RICHMOND, Va. (AP) - A former Old Dominion University official testified Monday that Phillip A. Hamilton was hired to direct a new teacher training center because he used his clout as a member of the House of Delegates' budget-writing committee to secure funding for the project.
David Blackburn, now an educational consultant, said at the former legislator's bribery and extortion trial that Hamilton was qualified for the job but it would not have been offered to him had he not sponsored the $500,000 budget amendment to establish the Center for Teacher Quality and Educational Leadership.
Hamilton, a Newport News Republican, was vice chairman of the House Appropriations Committee in 2007 when he sought the appropriation. Over the next two years, he was paid $80,000 as the center's part-time director. After newspapers began reporting on the arrangement, it became a campaign issue and Hamilton was defeated for re-election in 2009, ending a 21-year legislative career.
The defeat ended a House ethics investigation, but Hamilton was later indicted on bribery and extortion charges. He has pleaded not guilty in U.S. District Court, where his trial is expected to last up to two weeks.
In opening statements, prosecutor David V. Harbach II said Hamilton "was hurting for cash" in 2006, when he began discussing the teacher training center with ODU officials. Hamilton was drawing part-time pay at the time from Newport News Public Schools and the legislature. Harbach said Hamilton set out "to solicit and accept a job at the ODU teaching center in exchange for securing funding for the center."
Hamilton's attorney, Andrew Sacks, said the former delegate was guilty only of "a mistake in judgment." He said Hamilton sought the money for the center and the job as director because he believed in its mission of training teachers to work in inner-city schools, and he now realizes the arrangement looked bad.
However, he said the evidence "will fall far short" of showing that Hamilton deliberately traded legislative favors for personal gain.
That evidence includes a series of emails between Hamilton and Blackburn that was presented to the jury on the trial's opening day. The e-mails, introduced while Blackburn was on the witness stand, generally showed the two men were communicating about Hamilton's efforts to secure the appropriation while also discussing the expectation that he would be hired as its director. In one, Hamilton said he needed at least $37,000 a year.
The jury also saw an email from Blackburn, who was head of ODU's Program for Research and Evaluation in Public Schools, to William Graves, dean of the College of Education: "Phil must feel he will get money...and is ensuring that he has a home to go to...if you recall, he only wanted a small part time deal."

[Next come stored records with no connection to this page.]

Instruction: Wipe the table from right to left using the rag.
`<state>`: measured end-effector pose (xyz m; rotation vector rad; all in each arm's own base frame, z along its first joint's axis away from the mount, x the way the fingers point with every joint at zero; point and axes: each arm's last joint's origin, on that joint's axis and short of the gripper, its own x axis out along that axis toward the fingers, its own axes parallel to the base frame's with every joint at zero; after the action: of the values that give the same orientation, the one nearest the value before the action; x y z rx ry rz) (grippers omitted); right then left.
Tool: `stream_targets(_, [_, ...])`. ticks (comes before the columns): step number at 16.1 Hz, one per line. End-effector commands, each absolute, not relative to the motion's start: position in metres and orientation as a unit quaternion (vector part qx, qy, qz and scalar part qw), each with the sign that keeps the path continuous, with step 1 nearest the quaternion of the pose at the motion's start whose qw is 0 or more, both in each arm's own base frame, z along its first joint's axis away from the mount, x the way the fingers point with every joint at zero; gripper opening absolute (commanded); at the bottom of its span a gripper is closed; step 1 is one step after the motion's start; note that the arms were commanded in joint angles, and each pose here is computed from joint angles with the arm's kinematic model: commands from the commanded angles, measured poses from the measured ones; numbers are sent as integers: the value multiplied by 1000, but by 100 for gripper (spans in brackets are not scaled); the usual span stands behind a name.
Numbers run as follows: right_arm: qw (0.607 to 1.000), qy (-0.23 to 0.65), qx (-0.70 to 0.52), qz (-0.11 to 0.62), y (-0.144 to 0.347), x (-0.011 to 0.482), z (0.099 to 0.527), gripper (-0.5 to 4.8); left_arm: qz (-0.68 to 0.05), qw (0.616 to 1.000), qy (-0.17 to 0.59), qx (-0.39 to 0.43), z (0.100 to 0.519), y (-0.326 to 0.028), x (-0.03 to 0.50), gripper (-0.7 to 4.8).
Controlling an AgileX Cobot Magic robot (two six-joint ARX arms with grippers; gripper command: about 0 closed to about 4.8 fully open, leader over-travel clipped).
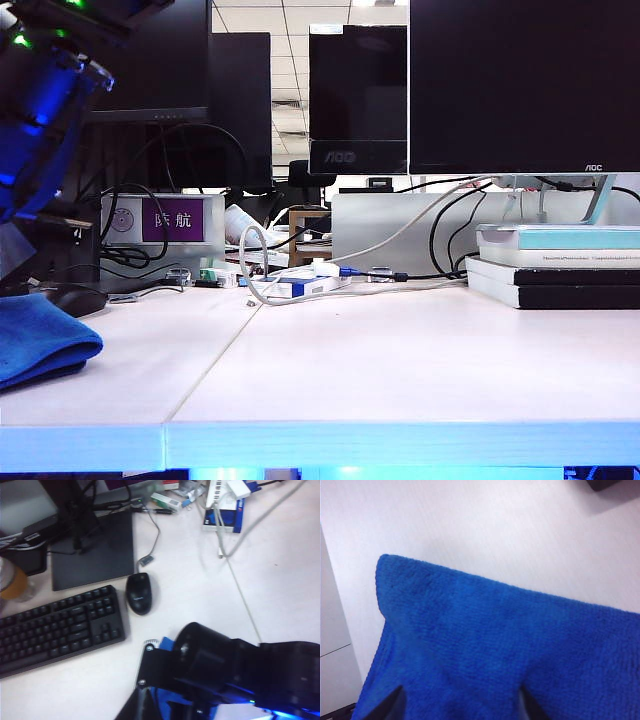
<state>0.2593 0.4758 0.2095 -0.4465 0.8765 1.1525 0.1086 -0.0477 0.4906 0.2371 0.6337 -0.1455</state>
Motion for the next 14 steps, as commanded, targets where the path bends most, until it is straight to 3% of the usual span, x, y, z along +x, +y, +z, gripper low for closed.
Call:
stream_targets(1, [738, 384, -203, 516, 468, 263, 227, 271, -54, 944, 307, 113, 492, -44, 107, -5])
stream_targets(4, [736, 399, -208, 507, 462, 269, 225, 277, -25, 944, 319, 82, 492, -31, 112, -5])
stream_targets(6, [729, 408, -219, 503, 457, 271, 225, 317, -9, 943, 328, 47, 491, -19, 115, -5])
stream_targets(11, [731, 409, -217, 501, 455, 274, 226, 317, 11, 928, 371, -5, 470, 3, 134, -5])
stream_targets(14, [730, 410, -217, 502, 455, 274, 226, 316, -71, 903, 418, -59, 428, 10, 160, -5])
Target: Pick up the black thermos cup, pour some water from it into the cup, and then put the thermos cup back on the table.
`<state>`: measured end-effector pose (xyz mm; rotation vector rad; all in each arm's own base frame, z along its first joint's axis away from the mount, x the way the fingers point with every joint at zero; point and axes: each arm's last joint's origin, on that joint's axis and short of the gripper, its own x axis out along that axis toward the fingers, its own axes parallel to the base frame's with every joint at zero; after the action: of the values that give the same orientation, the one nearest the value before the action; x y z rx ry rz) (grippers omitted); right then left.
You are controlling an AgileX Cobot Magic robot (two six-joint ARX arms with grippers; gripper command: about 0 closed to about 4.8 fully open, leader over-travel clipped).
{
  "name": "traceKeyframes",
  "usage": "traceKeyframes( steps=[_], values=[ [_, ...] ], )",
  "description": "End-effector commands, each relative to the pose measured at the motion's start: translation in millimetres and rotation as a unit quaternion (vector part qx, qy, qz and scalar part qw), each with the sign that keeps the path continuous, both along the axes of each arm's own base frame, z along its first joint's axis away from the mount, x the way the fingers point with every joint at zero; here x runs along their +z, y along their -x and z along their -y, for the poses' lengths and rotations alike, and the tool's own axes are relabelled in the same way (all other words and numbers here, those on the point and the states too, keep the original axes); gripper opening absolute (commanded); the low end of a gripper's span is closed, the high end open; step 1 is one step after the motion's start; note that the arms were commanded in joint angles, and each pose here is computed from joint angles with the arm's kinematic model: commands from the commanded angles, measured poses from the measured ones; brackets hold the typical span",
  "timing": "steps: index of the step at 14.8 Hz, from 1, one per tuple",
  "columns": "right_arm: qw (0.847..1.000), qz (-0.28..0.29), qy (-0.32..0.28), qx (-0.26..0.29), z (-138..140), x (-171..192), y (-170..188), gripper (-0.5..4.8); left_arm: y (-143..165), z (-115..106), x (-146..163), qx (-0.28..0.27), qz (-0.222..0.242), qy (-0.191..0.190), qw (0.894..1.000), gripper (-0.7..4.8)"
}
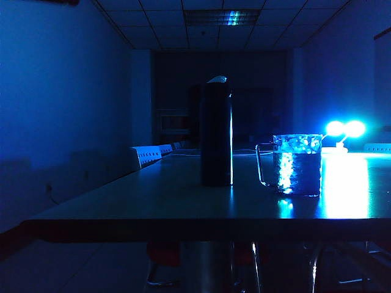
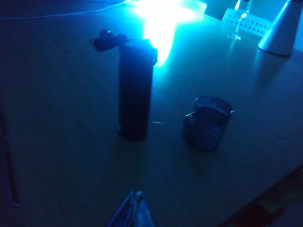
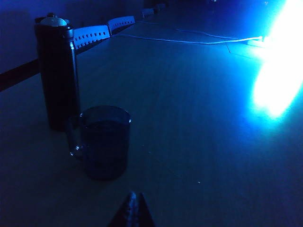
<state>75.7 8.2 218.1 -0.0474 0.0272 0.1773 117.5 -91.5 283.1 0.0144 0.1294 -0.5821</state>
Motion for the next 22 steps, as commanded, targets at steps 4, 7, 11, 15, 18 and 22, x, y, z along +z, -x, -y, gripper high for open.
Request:
traceKeyframes(
  steps=[4, 7, 11, 15, 18, 22],
  values=[
    [1.000, 0.007, -0.002, -0.002, 0, 2, 0, -0.05, -5, -49, -55, 0.138, 0.010, 0.013, 0.990, -0.07],
    [1.000, 0.007, -0.002, -0.002, 0, 2, 0, -0.05, 7, -64, -73, 0.181, 0.036, 0.025, 0.982, -0.07],
    [1.000, 0.007, -0.002, -0.003, 0, 2, 0, -0.05, 19, -78, -104, 0.207, 0.072, 0.037, 0.975, -0.07],
    [1.000, 0.006, -0.002, -0.001, 0, 2, 0, -0.05, 20, -83, -121, 0.221, 0.042, 0.026, 0.974, -0.07],
    [1.000, 0.005, -0.002, -0.003, 0, 2, 0, -0.05, 20, -89, -121, 0.245, 0.039, 0.025, 0.968, -0.07],
    [1.000, 0.005, -0.002, -0.003, 0, 2, 0, -0.05, 20, -93, -122, 0.285, 0.049, -0.020, 0.957, -0.07]
  ],
)
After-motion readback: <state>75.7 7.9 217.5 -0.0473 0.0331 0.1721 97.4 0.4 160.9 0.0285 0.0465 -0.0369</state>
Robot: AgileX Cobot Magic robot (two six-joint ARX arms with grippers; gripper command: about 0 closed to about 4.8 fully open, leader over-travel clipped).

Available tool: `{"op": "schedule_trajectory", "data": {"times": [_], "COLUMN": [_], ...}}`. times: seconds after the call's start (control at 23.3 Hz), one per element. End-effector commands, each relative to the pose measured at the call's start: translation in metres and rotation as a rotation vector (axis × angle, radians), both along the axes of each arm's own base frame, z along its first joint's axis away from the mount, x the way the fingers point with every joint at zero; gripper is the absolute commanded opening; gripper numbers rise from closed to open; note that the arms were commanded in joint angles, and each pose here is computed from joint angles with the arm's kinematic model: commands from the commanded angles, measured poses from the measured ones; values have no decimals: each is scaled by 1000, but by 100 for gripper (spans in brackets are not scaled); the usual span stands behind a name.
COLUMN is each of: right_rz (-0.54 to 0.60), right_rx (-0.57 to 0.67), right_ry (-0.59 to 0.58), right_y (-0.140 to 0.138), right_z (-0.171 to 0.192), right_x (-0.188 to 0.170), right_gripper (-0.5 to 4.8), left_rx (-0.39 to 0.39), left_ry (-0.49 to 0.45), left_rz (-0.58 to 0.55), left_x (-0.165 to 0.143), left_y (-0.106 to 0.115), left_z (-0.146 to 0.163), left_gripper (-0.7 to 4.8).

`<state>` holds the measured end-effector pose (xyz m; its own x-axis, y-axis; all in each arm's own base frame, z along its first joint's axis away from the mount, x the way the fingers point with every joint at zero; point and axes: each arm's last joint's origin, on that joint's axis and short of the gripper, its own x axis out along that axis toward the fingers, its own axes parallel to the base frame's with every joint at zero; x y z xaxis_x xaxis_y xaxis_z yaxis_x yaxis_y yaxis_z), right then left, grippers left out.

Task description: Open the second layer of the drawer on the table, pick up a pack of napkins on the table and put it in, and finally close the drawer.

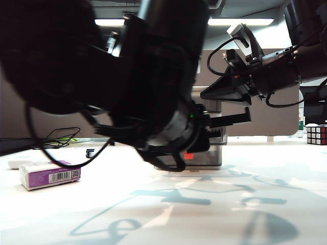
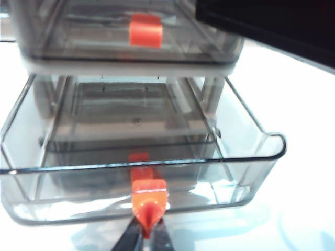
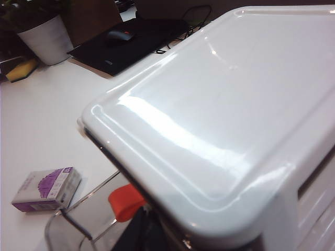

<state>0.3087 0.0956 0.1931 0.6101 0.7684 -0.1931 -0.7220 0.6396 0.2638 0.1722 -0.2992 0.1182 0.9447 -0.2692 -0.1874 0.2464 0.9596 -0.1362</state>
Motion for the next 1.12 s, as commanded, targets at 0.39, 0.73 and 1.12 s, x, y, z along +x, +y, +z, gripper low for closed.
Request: {"op": "schedule_trajectory", "data": {"times": [0.39, 0.73, 1.12], "right_rz": [-6, -5, -4], "right_rx": [5, 7, 7], "right_ry": [-36, -33, -34], "right_y": [1, 2, 2], "right_z": [5, 5, 5], "right_x": [1, 1, 1], "right_gripper": [-5, -5, -5], "left_rx": [6, 59, 96], "left_ry": [43, 60, 118], "left_rz": [-30, -91, -79], "left_x": [-23, -46, -50], "left_y": [5, 0, 5], "left_z": [15, 21, 21], "left_gripper": [-6, -6, 1]}}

Harbach testified that after the appropriation was secured, he advertised for the director's job in accordance with ODU policy even though there was no doubt Hamilton would get the job. Three people applied for the job but were never interviewed, he said. Hamilton never applied.
The prosecutor asked why Hamilton was hired.
"Because he secured funding," Blackburn said.
Other emails discussed Hamilton's desire to funnel his ODU salary through Newport News Public Schools, which ultimately did not happen, and growing concern when members of the Senate Finance Committee planned a visit to the university to look at the center and other programs the legislature had funded. Hamilton urged Blackburn not to mention his name unless senators brought it up. He also suggested that Blackburn pose as director of the center, which he did, Blackburn said.
Asked by the prosecutor why he lied, Blackburn said: "Frankly I was scared ... that they would pull the money." He said he didn't want the staffer to know "that money had been exchanged for a job."
Blackburn was granted immunity from prosecution to testify, Harbach said. Graves also has immunity and is on the government's witness list, the prosecutor said.
"Their hands aren't clean either," Harbach said.
The jury also is expected to hear videotaped testimony from former ODU president Roseann Runte, who is now president of Carleton University in Canada.